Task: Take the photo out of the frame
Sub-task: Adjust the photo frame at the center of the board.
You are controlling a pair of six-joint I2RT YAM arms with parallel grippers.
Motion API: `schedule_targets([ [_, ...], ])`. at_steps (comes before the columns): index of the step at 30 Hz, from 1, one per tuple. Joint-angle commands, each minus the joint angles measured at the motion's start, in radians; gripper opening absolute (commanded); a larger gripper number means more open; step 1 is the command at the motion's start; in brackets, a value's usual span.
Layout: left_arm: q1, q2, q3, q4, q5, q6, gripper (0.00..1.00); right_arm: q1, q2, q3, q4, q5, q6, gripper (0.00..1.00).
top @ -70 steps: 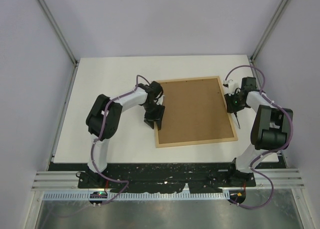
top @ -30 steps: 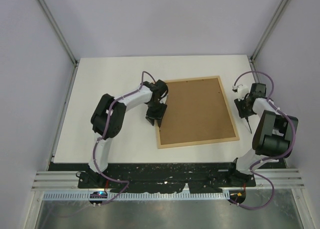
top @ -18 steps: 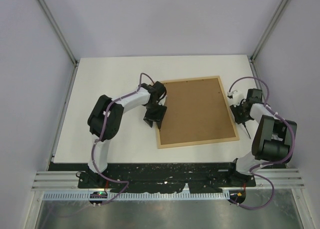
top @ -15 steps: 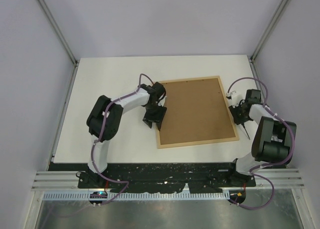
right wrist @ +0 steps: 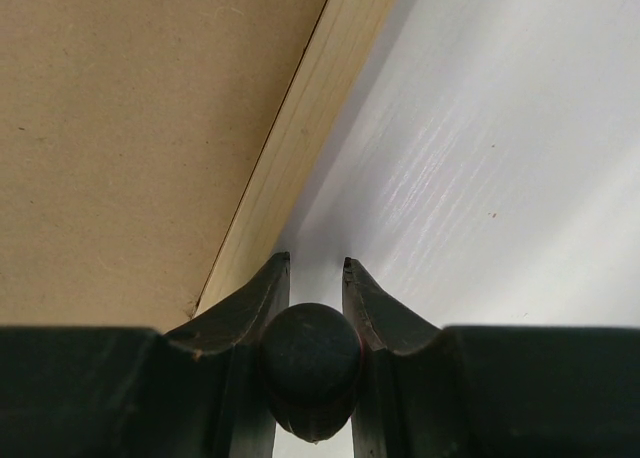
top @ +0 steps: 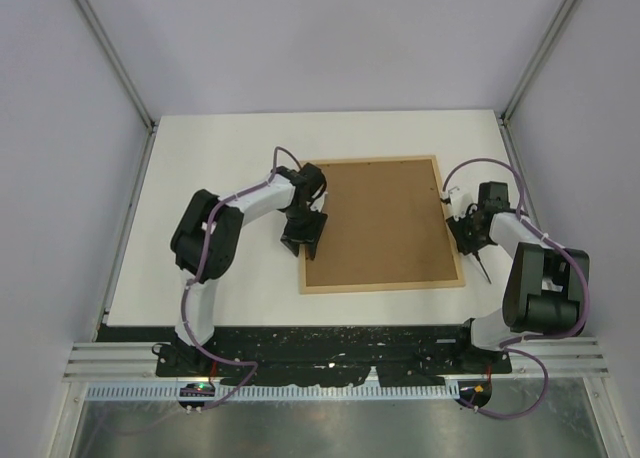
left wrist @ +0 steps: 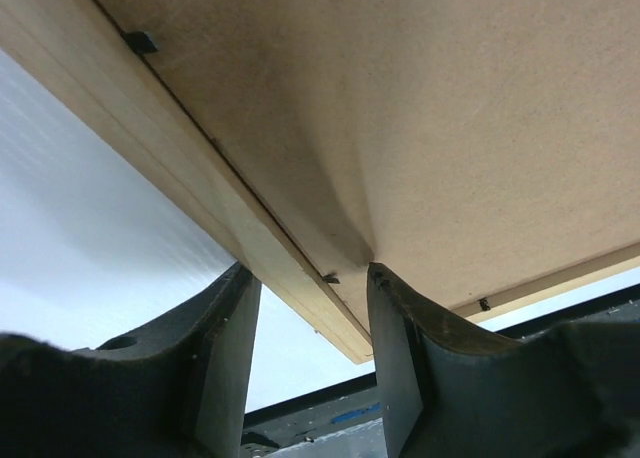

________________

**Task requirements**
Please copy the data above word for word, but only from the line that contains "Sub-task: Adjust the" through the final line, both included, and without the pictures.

**Output of the task**
Sub-task: Adjust the photo frame at the center of the board.
You are controlling a pair of six-joint I2RT YAM arms with parallel grippers.
Motion API: `schedule_targets([ [_, ...], ])`. at_steps (comes before the columns): index of the step at 30 Hz, from 1, one per tuple. Joint-angle commands, each minus the joint angles measured at the motion's start, in radians; gripper opening absolute (commanded); a larger gripper number means more open; step 1 is the command at the motion's start; in brackets, a value's usual span.
Layout: left_arm: q1, q2, q3, q4, q5, q6, gripper (0.00..1.00); right_arm: q1, q2, q3, q4, q5, q6, gripper (0.00..1.00).
top @ -70 steps: 
top @ -30 steps: 
top @ -18 steps: 
top @ -15 steps: 
right wrist @ +0 steps: 
top @ +0 steps: 
left wrist @ +0 steps: 

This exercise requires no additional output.